» **WHAT YOU ARE ASKED TO DO**:
Repeat the data exactly. Pictures are not part of the copy.
Start of Block
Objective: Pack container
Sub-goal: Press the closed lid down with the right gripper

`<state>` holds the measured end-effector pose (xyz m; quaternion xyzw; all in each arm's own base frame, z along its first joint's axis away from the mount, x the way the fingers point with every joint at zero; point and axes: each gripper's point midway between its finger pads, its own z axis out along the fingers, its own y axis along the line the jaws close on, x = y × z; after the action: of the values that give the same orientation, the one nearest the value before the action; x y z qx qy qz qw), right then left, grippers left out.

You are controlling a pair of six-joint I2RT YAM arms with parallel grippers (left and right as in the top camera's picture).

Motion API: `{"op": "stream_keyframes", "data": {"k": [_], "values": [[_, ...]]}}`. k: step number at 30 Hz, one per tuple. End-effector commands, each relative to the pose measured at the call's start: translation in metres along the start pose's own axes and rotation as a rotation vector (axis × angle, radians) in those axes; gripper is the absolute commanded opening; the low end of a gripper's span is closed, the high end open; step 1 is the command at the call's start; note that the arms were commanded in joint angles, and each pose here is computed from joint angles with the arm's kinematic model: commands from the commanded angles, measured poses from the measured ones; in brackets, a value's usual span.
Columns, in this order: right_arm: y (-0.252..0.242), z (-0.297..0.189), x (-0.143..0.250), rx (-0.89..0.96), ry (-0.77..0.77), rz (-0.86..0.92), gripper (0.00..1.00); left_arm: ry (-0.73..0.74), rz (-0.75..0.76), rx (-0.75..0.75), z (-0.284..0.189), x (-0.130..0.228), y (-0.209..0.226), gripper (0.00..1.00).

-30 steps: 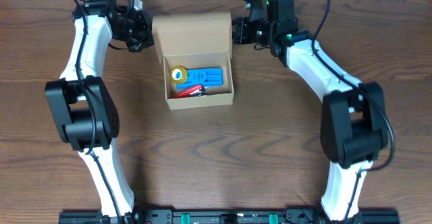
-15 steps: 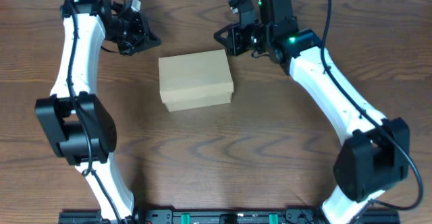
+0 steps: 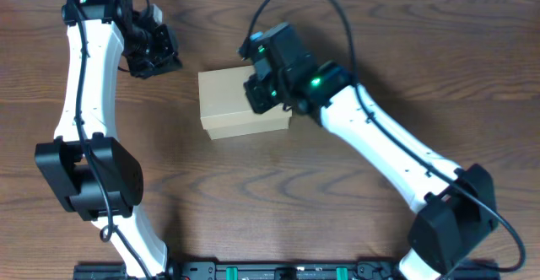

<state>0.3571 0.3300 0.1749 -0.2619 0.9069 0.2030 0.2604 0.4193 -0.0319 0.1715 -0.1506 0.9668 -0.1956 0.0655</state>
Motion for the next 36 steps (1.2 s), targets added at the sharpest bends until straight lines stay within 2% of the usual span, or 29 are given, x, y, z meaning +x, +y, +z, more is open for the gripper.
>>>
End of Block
» **THE COMPLETED TASK**:
Objective: Pack container
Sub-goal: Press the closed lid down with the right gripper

`<state>` holds the measured end-effector pose (xyz m; quaternion xyzw; all in each arm's own base frame, z along its first joint's axis away from the mount, x the way the fingers point with every joint at zero; point and axes: each gripper's point midway between its finger pads, its own z axis out along the fingers, its own y axis along the line the jaws close on, x = y × z; after the action: of the values that give the same orientation, the one nearest the value before the action; x y z qx qy qz qw), right then left, grippers left out.

You are controlling a pair of six-joint I2RT YAM arms with parallel grippers (left and right as in the top camera's picture).

Motion API: `{"op": "stream_keyframes", "data": {"k": [_], "values": [[_, ...]]}}`. k: step number at 30 Hz, one per tuple. End-effector commands, each relative to the pose measured at the call's start: translation in metres along the start pose's own axes and rotation as a rotation vector (axis × angle, radians) in those axes; gripper is the absolute commanded opening; the low end of a gripper's span is closed, the high end open; step 1 is the command at the call's start; note that the arms were commanded in joint angles, and each pose here is computed from joint angles with the arm's kinematic model: commands from the commanded angles, measured poses from the measured ones; in brackets, a value's usual span.
Columns, in this order: right_arm: y (-0.252..0.242), z (-0.297..0.189), x (-0.143..0.250), rx (-0.89..0.96), ry (-0.77..0.77), rz (-0.86..0.92), gripper (0.00..1.00); left_arm: ry (-0.73..0.74), rz (-0.75..0.76), rx (-0.75..0.75), z (-0.284..0.189), x (-0.130..0.228), y (-0.209..0.226), gripper (0.00..1.00).

-30 steps: 
-15 steps: 
+0 steps: 

<state>0.3571 0.3300 0.1749 -0.2619 0.9069 0.2030 0.2604 0.4193 -0.0319 0.1715 -0.1506 0.9668 -0.1956 0.0655</state>
Motion for the next 36 steps (1.2 s), targets added at the sharpest bends until straight lines stay within 2% of the usual span, or 29 are given, x, y, z meaning +x, +y, +z, more is open for the gripper.
>>>

The exercise is complete.